#088 Prometheus
Learning the basics of Prometheus and running a demo with Docker and a Sinatra Ruby target application.
Notes
Prometheus is an open-source systems monitoring and alerting toolkit.
the following was written with Prometheus 2.13.0 compiled with go 1.13.1.
Architecture
- the main Prometheus server scrapes and stores time series data
- metrics are pulled from instrumented jobs, either directly or via an intermediary push gateway
Configuration
Configuring Prometheus is done with a YAML file. A minimal configuration will usually include:
global
configuration optionsscrape_configs
defines targets/service discovery
Service Discovery
The Service Discovery component of Prometheus implements the mechanisms for configuring scrape targets.
The basic file_sd_config is most commonly used, unless you are working with a system that has a supported Service Descovery component such as kubernetes_sd_config or ec2_sd_config.
Storage
Sizing: on average, Prometheus uses only around 1-2 bytes per sample. Rough formula:
needed_disk_space = retention_time_seconds * ingested_samples_per_second * bytes_per_sample
Default storage is local file-based time series database, so limited by space and reliability of local storeage.
The remote write and remote read features of Prometheus allow transparently sending and receiving samples. This is primarily intended for long term storage. It is recommended that you perform careful evaluation of any solution in this space to confirm it can handle your data volumes.
Remote storage integrations allow for:
- write samples that it ingests to a remote URL in a standardized format.

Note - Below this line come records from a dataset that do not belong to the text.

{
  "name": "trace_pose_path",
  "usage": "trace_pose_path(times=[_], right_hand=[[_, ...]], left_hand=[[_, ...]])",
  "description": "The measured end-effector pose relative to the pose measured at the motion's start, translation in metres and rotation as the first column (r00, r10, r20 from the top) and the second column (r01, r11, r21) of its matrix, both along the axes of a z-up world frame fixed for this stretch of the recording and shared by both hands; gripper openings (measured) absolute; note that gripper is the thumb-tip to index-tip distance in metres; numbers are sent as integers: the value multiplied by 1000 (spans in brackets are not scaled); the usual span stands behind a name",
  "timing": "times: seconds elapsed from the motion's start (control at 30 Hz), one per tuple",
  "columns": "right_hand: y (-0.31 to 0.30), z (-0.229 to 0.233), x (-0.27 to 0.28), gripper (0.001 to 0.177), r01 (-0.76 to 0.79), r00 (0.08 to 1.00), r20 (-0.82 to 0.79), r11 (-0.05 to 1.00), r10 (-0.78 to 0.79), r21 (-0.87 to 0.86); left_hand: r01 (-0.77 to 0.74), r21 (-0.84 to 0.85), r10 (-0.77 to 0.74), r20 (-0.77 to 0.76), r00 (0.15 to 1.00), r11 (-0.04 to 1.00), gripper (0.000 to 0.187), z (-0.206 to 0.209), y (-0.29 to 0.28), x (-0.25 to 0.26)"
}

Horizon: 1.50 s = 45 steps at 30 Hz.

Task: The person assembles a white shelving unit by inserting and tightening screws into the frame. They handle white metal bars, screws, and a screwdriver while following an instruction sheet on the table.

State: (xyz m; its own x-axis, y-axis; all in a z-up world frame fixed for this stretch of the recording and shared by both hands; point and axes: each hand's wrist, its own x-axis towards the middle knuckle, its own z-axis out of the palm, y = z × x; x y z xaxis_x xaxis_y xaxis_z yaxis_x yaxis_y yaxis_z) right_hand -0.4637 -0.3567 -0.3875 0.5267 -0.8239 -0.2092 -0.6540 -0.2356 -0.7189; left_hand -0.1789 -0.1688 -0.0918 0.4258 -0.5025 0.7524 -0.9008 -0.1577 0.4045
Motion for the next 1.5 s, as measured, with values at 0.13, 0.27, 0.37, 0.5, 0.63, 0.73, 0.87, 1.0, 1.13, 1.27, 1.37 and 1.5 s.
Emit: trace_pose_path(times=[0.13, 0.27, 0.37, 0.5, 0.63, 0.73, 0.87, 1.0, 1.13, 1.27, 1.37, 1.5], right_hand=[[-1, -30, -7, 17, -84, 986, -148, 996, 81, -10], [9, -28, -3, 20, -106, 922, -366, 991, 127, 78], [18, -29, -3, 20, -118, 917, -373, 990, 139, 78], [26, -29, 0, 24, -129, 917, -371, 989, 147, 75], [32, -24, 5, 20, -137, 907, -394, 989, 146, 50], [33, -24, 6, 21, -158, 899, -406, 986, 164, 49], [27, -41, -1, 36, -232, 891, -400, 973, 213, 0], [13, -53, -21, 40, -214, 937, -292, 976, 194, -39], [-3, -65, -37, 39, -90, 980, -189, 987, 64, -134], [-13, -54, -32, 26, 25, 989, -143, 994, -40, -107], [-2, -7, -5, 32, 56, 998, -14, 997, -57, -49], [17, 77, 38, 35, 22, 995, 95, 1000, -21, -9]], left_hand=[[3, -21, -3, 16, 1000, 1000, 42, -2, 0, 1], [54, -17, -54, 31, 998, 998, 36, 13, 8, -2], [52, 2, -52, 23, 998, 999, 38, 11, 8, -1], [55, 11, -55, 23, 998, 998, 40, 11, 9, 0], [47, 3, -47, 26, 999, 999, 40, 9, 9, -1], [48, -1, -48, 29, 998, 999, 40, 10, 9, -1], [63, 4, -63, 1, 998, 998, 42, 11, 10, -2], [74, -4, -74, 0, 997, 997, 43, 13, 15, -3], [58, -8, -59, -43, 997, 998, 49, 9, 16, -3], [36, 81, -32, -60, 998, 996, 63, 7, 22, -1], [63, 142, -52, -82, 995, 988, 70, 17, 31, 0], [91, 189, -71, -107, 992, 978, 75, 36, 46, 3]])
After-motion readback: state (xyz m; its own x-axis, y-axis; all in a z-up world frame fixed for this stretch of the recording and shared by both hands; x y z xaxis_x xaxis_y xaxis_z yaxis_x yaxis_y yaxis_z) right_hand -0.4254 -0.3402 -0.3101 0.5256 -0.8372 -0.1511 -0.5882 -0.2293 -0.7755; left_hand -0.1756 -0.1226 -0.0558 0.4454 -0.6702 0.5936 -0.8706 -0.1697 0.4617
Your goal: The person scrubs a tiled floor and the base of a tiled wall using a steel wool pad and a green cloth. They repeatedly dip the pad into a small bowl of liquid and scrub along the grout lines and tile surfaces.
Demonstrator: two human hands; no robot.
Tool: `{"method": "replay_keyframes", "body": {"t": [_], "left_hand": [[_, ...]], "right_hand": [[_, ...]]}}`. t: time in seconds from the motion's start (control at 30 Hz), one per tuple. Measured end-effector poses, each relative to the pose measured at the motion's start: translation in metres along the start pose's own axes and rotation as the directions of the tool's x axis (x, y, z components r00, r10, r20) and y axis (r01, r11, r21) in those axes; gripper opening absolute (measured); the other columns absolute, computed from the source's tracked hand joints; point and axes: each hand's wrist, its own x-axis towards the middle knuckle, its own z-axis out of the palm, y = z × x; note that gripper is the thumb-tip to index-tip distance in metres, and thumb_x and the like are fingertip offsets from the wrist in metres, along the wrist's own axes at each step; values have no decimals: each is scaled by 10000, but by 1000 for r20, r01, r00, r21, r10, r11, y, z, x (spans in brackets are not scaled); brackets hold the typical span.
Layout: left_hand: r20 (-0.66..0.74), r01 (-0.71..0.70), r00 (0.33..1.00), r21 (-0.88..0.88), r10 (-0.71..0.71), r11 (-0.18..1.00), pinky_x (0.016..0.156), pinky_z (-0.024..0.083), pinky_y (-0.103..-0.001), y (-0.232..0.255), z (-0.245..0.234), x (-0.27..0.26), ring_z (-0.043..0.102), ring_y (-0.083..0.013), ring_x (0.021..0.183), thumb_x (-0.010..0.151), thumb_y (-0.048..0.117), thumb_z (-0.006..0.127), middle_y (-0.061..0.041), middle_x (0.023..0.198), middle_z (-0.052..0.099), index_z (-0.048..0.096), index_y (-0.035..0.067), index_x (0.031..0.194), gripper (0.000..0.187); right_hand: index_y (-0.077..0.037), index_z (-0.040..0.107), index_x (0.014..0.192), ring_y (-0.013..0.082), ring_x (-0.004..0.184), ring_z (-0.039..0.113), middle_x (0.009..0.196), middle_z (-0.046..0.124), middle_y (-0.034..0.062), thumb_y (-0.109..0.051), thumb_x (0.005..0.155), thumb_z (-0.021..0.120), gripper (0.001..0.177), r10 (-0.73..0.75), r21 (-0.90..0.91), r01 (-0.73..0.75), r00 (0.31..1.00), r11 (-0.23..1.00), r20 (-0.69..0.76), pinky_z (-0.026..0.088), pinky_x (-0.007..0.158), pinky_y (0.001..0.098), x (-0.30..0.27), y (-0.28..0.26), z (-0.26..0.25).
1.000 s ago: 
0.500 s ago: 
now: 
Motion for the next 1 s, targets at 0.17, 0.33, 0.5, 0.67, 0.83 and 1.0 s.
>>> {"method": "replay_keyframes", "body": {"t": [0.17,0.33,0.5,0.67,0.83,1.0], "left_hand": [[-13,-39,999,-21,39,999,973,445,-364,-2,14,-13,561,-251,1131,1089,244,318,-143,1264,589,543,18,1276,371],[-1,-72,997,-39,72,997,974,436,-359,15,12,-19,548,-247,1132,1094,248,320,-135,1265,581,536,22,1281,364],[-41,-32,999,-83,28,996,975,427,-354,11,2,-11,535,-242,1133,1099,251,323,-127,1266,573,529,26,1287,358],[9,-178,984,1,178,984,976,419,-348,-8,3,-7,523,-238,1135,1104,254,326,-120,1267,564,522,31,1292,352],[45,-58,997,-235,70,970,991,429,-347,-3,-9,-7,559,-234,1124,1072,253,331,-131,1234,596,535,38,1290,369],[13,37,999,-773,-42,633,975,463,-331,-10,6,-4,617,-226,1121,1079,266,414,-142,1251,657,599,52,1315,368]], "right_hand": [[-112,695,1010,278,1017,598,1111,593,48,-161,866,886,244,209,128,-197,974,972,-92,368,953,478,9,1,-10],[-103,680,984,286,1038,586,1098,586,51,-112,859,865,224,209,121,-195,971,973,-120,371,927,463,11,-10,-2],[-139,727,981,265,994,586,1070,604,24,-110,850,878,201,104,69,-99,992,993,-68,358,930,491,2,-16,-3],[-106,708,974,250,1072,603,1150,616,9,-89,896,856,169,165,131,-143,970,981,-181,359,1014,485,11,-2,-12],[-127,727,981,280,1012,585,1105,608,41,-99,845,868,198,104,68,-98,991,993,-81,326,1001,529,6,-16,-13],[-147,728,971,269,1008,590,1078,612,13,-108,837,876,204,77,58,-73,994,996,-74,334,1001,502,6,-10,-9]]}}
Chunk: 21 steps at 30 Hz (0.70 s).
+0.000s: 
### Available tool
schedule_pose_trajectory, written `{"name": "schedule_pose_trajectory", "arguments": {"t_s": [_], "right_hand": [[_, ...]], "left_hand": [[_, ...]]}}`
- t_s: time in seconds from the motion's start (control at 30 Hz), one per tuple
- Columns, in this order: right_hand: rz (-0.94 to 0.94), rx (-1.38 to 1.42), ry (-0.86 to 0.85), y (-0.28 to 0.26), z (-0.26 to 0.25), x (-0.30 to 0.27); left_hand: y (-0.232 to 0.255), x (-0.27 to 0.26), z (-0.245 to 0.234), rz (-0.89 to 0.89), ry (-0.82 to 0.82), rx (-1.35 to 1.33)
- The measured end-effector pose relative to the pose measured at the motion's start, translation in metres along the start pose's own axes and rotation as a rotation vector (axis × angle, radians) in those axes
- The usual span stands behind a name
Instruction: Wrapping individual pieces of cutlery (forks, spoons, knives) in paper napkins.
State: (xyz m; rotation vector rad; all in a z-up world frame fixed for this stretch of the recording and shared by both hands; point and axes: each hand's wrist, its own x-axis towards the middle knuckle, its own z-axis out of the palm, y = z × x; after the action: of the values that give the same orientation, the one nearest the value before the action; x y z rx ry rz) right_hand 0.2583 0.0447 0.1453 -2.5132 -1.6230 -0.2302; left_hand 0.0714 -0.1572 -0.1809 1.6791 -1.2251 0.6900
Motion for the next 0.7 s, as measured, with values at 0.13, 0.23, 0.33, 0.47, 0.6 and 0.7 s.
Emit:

- read (back) sample data from a remote URL in a standardized format
Remote Endpoints and Storage r/w options include:
- Azure Data Explorer: read and write
- Cortex: read and write
- CrateDB: read and write
- InfluxDB: read and write
- IRONdb: read and write
- M3DB: read and write
- PostgreSQL/TimescaleDB: read and write
- Splunk: read and write
- TiKV: read and write
Write-only options add intersting capabilities like global query view, downsampling,
- thanos - global query, unlimited retention, downsampling and compaction (open source)
Metrics
Exposition Formats describes the text format for metrics. Usually these will be generated by an exporter, but it is possible to create by hand.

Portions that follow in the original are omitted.